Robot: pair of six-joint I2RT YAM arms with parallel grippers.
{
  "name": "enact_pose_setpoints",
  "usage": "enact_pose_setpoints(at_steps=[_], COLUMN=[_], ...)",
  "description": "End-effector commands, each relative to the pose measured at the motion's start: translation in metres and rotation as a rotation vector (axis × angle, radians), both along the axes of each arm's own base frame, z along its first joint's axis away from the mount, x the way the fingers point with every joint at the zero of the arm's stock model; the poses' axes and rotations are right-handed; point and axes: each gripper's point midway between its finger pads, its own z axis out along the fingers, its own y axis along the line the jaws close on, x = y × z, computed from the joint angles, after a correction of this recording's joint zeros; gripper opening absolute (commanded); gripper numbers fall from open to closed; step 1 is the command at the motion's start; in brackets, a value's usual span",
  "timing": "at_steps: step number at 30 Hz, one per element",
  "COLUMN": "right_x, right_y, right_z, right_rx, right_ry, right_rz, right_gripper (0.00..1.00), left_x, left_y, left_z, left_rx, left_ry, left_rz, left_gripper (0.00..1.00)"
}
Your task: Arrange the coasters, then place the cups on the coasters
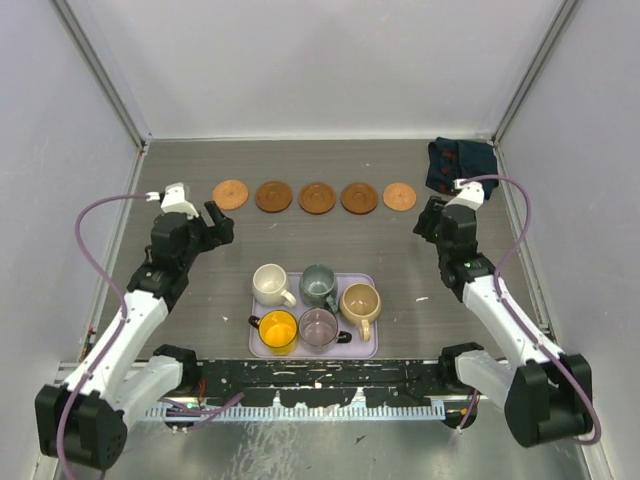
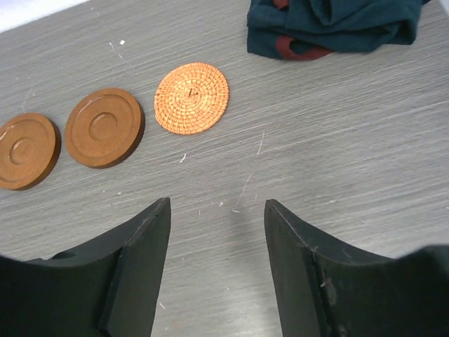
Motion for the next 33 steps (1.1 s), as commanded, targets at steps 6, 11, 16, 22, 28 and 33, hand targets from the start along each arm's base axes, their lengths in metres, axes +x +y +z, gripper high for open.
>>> enact_pose_setpoints(at_steps=[6, 11, 16, 22, 28, 33], right_x=[-0.041, -0.049, -0.050, -0.048, -0.060, -0.087], right_y=[-0.004, 0.002, 0.003, 0.020, 0.046, 0.057], right_z=[0.002, -0.005, -0.012, -0.018, -0.010, 0.001], right_rx=[0.045, 0.068, 0.076, 0.129, 0.214, 0.184], right_ry=[0.025, 0.079, 0.099, 0.133, 0.103, 0.154], right_rz=[-0.012, 0.020, 0.016, 0.087, 0.212, 0.238], right_gripper=[0.68, 0.72, 0.77, 0.78, 0.66, 0.65], left_x=[-0.045, -0.062, -0.071, -0.076, -0.085, -0.095], left_y=[0.033, 0.043, 0.045, 0.038, 0.016, 0.003], left_z=[0.019, 0.013, 0.004, -0.009, -0.020, -0.022], left_rx=[-0.023, -0.012, -0.014, -0.032, -0.065, -0.060], left_ry=[-0.061, -0.026, 0.010, 0.057, 0.088, 0.089], left_rz=[0.158, 0.203, 0.209, 0.180, 0.086, 0.025], left_gripper=[0.87, 0.87, 0.87, 0.87, 0.87, 0.87])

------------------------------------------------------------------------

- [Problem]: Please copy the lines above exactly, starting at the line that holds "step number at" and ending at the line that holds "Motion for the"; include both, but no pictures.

- [Finished exercise]:
  "timing": "at_steps: step number at 30 Hz, one per element",
  "COLUMN": "right_x, right_y, right_z, right_rx, right_ry, right_rz, right_gripper (0.00..1.00), left_x, left_y, left_z, left_rx, left_ry, left_rz, left_gripper (0.00..1.00)"
}
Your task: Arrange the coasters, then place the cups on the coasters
Motion for the next 33 steps (1.1 s), as commanded, targets at steps 6, 11, 16, 22, 28 and 33, hand targets from the start along each arm's base axes, their lengths in metres, axes +x +y +z, gripper high for open.

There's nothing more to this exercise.